NEW YORK
At dinner the other night, my nine-year-old daughter asked me what the greatest shopping city in the world is. I confess I was not ready for that one. Vague memories of nightmare hours at the Mall of America in Bloomington, Minnesota, stirred. But I decided to go with something more cosmopolitan.
"Hong Kong, I guess."
"Really?" she shot back. "That's fascinating. I had always heard it was between Paris and New York."
It is not often that I say something to my daughter that qualifies as fascinating. Still, the "always" was ominous. I wondered how long the small person opposite me had been pondering this weighty issue and who her source was on shopping heaven. "That's what my friends say," she told me.
Could she and Maggie and Sophia and the rest of them really be sitting around discussing the relative merits of London, Tokyo and Moscow for chocolate-sundae lip balm or purplish-pinkish nail polish or the latest cellphone model? Yes, they could.
I am the proud father of a "tween." Tweens, falling roughly into the 8-12 age group, used to be called pre-teens. They are now in a generational category of their own in part because that gives retailers a clearer target, but also because their preternatural state - between childhood and all-knowingness - demands it.
Tweens are worth studying. They are the future. In fact, they are also the present. The U.S. military and their families are at war in Iraq and Afghanistan, but the rest of America is shopping or watching the Disney Channel or dreaming of becoming American idols.
There is a wider phenomenon of which tweens are a part. It is called "age compression" - roughly the cramming of experience into ever younger human vessels, creating an eerie disconnect between the outer child and the inner sophisticate. Marketers have an acronym for this, "KGOY," which stand for "kids getting older younger."
KGOY represents opportunity, of course. The U.S. apparel market for tween girls is now worth upward of $11 billion.
Tweens are discerning consumers. They think a lot about what they are going to wear, whether their outfit matches their peach-sparkle nail polish, how clothes sit with a teal-colored cellphone ("Can you believe Mom didn't know what color teal is?"), what kind of sushi they are going to eat, and what to read after books like "30 Guys in 30 Days."
What should be made of all this? It is plausible to take a dark view, seeing in the spread of "tweendom" the commercial exploitation of young girls (and to a lesser extent boys), their corrupting transformation into shop-until-you-drop mini-citizens, and their premature sexualization.
Sharon Lamb, a child psychologist and the co-author of "Packaging Girlhood: Rescuing our Daughters from Marketers' Schemes," sent me an e-mail saying, "Tween is a word made up by marketers in order to sell teen items to younger and younger girls." She added: "Shopping itself is sold as a quintessential girl activity before girls even have an allowance to spend."
I cannot argue with that, although tween is also a term that seems to capture the psychological tension of late childhood in the Internet age. Moreover, the sophistication of tweens is not confined to shopping.

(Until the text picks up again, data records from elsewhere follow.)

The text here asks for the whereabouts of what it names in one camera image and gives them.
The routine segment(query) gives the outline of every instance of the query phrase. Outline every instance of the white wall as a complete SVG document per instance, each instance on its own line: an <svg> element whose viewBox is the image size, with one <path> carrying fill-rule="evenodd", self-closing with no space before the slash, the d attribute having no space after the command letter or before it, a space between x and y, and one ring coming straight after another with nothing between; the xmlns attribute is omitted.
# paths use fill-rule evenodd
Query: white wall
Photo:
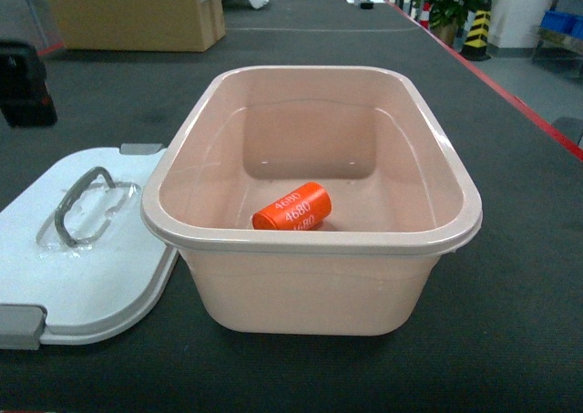
<svg viewBox="0 0 583 413"><path fill-rule="evenodd" d="M535 28L540 25L552 1L492 0L488 42L499 48L536 46L538 37Z"/></svg>

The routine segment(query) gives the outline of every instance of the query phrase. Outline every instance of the plastic container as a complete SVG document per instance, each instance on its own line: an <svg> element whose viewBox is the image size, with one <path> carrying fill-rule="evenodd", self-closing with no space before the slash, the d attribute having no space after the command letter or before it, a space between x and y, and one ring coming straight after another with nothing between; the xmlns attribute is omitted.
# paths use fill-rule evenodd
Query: plastic container
<svg viewBox="0 0 583 413"><path fill-rule="evenodd" d="M577 39L583 39L583 16L577 16L575 18L575 25L571 30L571 36Z"/></svg>
<svg viewBox="0 0 583 413"><path fill-rule="evenodd" d="M568 34L575 25L576 18L574 15L547 10L540 26L554 32Z"/></svg>
<svg viewBox="0 0 583 413"><path fill-rule="evenodd" d="M252 230L307 181L317 231ZM208 87L152 173L142 218L179 248L209 314L245 332L372 336L412 313L478 191L414 85L371 67L247 67Z"/></svg>

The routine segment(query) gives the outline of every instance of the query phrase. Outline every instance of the lid handle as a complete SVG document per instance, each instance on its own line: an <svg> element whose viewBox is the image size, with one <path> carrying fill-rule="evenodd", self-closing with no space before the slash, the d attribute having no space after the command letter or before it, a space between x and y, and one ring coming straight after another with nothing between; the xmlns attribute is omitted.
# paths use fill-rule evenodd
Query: lid handle
<svg viewBox="0 0 583 413"><path fill-rule="evenodd" d="M103 167L95 167L85 173L79 178L77 182L66 192L65 197L59 203L55 210L55 227L61 240L69 247L75 247L78 244L83 243L83 240L77 240L71 236L69 231L65 227L65 214L71 211L73 204L79 200L83 192L91 185L99 176L103 176L106 180L106 184L109 188L116 188L116 183L113 182L109 171Z"/></svg>

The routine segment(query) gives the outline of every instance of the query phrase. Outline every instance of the container lid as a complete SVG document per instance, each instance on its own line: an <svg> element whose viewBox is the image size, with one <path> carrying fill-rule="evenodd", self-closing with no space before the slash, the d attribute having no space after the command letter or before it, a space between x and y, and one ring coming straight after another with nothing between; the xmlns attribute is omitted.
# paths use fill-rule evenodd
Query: container lid
<svg viewBox="0 0 583 413"><path fill-rule="evenodd" d="M0 348L98 342L158 301L178 254L140 219L157 150L69 155L0 213Z"/></svg>

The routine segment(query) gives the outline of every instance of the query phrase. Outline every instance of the orange cylinder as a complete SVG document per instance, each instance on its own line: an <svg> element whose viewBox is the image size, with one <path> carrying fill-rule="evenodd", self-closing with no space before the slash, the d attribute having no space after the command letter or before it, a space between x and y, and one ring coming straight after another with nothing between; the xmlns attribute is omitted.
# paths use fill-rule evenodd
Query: orange cylinder
<svg viewBox="0 0 583 413"><path fill-rule="evenodd" d="M253 229L307 231L332 211L322 185L308 182L253 214Z"/></svg>

Another thing my daughter said to me recently was that we should buy a "high bird." I eventually worked out she meant a "hybrid." We needed one, she explained, because the world is getting warmer, ice caps are melting, and too many cars in America are belching heat-trapping gases.
Right. President Nicolas Sarkozy of France was smart in declaring that the fight against global warming will be his first priority, just as Arnold Schwarzenegger, the governor of California, has been smart in leading a campaign against greenhouse gases. Green is sexy. Any tween will tell you that - and they will be voting within a decade.
It is encouraging that the tween generation has taken global warming, as well as global shopping, to heart. The world is knit ever closer. It is itself in a "tween" state - poised between hope and menace.
Tweens keep you on your toes, which is important. When I suggested to mine the other day that she should brush her teeth, she retorted that George Washington had very bad teeth. But, I noted, the girls in "Twist" and other magazines for tweens, as well as the girls on Disney channel, all have white teeth.
"You want me to take them as a model rather than George Washington?" she asked.
There is hope out there in tween city.